# Problem statement
In your answer, set down the records below exactly as they stand, omitting pictures.

Material to process Start Marker

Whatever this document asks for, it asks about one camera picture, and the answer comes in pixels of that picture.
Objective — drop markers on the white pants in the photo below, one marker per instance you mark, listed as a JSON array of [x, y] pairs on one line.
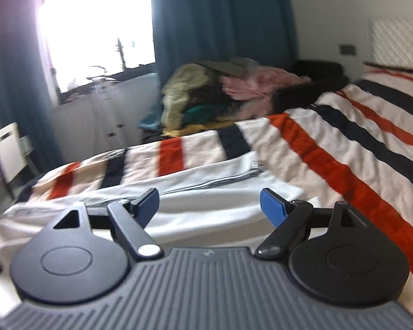
[[206, 178]]

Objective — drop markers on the white and black chair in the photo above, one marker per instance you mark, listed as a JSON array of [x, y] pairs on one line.
[[8, 151]]

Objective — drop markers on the dark clothes pile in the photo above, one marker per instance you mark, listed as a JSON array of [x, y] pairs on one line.
[[210, 103]]

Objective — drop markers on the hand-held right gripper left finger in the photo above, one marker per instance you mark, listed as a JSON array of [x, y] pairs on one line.
[[150, 202]]

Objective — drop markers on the white quilted headboard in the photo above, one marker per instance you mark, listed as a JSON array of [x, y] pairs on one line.
[[399, 41]]

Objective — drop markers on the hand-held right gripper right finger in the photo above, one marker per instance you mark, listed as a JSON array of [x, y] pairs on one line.
[[273, 208]]

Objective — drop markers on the olive garment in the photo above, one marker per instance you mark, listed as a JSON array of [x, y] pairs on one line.
[[227, 64]]

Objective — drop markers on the window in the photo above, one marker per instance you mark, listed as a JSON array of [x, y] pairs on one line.
[[96, 24]]

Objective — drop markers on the dark wall switch plate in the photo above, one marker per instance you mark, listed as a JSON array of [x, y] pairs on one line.
[[347, 48]]

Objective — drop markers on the yellow-green knitted blanket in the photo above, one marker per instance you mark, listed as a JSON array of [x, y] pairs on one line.
[[182, 89]]

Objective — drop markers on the garment steamer stand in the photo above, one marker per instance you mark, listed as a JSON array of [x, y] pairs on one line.
[[101, 79]]

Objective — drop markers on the blue curtain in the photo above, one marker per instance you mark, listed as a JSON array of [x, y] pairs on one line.
[[17, 92], [220, 17]]

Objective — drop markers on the striped blanket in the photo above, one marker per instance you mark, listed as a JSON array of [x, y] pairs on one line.
[[330, 151]]

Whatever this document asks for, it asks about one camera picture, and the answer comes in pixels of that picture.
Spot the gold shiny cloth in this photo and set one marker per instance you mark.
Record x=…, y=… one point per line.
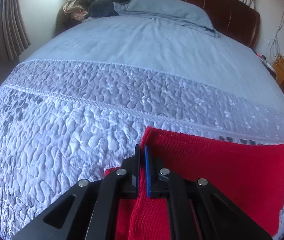
x=74, y=8

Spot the blue-grey quilted bedspread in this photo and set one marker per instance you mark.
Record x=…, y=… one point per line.
x=94, y=80

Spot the grey curtain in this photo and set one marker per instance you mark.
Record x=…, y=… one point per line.
x=13, y=22

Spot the dark wooden headboard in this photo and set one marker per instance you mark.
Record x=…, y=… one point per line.
x=227, y=7

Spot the dark grey cloth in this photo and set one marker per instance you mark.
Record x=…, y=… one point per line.
x=104, y=6

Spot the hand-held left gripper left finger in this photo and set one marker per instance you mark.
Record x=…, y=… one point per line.
x=132, y=177

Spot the red knitted sweater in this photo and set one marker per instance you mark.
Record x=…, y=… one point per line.
x=231, y=165

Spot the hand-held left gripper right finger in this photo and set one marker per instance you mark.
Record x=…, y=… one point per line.
x=147, y=170

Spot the blue pillow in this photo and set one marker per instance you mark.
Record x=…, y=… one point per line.
x=164, y=8

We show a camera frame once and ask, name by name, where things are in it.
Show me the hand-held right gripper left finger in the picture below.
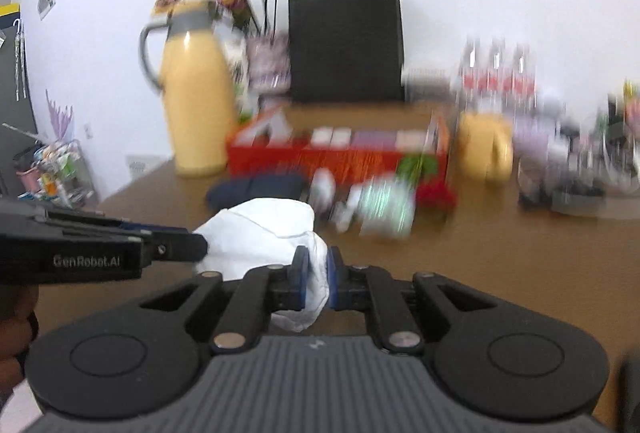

Material to process End Marker

# Output of the exercise
Whatever this document asks for, it asks about one camera picture, and the answer comes in pixels of that picture.
Objective — drop markers on the white pants in the photo below, one marker per instance you mark, listed as a JSON array of [x, y] pairs on one line.
[[206, 178]]

Objective — drop markers on the white and black chair in the photo above, one marker per instance you mark, listed as a JSON array of [x, y] pairs on one line.
[[8, 151]]

Objective — drop markers on the dark clothes pile in the photo above, one marker per instance you mark, listed as a JSON array of [x, y] pairs on one line.
[[210, 103]]

Objective — drop markers on the hand-held right gripper left finger in the photo above, one marker per instance you mark, listed as a JSON array of [x, y] pairs on one line.
[[150, 202]]

Objective — drop markers on the white quilted headboard in the photo above, one marker per instance you mark, listed as a JSON array of [x, y] pairs on one line.
[[399, 41]]

Objective — drop markers on the hand-held right gripper right finger in the photo above, one marker per instance you mark, listed as a JSON array of [x, y] pairs on one line.
[[273, 208]]

Objective — drop markers on the olive garment in the photo above, one marker per instance you mark, listed as a JSON array of [x, y] pairs on one line.
[[227, 64]]

Objective — drop markers on the window in the photo above, one marker per instance you mark, listed as a JSON array of [x, y] pairs on one line.
[[96, 24]]

Objective — drop markers on the dark wall switch plate in the photo above, one marker per instance you mark, listed as a JSON array of [x, y] pairs on one line.
[[347, 48]]

Objective — drop markers on the yellow-green knitted blanket in the photo above, one marker per instance you mark, listed as a JSON array of [x, y] pairs on one line.
[[182, 89]]

Objective — drop markers on the garment steamer stand in the photo above, one marker per instance you mark, listed as a JSON array of [x, y] pairs on one line.
[[101, 79]]

Objective — drop markers on the blue curtain in the photo above, one marker per instance you mark, listed as a JSON array of [x, y] pairs on one line.
[[17, 92], [220, 17]]

Objective — drop markers on the striped blanket in the photo above, one marker per instance you mark, listed as a JSON array of [x, y] pairs on one line.
[[330, 151]]

Whatever this document asks for, it asks about one camera picture, and the answer comes in pixels of that picture.
Spot the gold shiny cloth in this photo and set one marker per instance you mark.
Record x=…, y=… one point per line.
x=74, y=8

Spot the blue-grey quilted bedspread in this photo and set one marker per instance you mark.
Record x=…, y=… one point per line.
x=94, y=80

Spot the grey curtain in this photo and set one marker per instance you mark.
Record x=…, y=… one point per line.
x=13, y=22

Spot the dark wooden headboard in this photo and set one marker per instance you mark.
Record x=…, y=… one point per line.
x=227, y=7

Spot the dark grey cloth in this photo and set one marker per instance you mark.
Record x=…, y=… one point per line.
x=104, y=6

Spot the hand-held left gripper left finger in this photo and set one marker per instance you mark.
Record x=…, y=… one point per line.
x=132, y=177

Spot the red knitted sweater in this photo and set one marker per instance you mark.
Record x=…, y=… one point per line.
x=231, y=165

Spot the hand-held left gripper right finger in this photo and set one marker per instance you mark.
Record x=…, y=… one point per line.
x=147, y=170

Spot the blue pillow in this photo and set one marker per instance you mark.
Record x=…, y=… one point per line.
x=164, y=8

We show a camera frame once and ask, name by name, where things are in it.
Show me the hand-held right gripper left finger in the picture below.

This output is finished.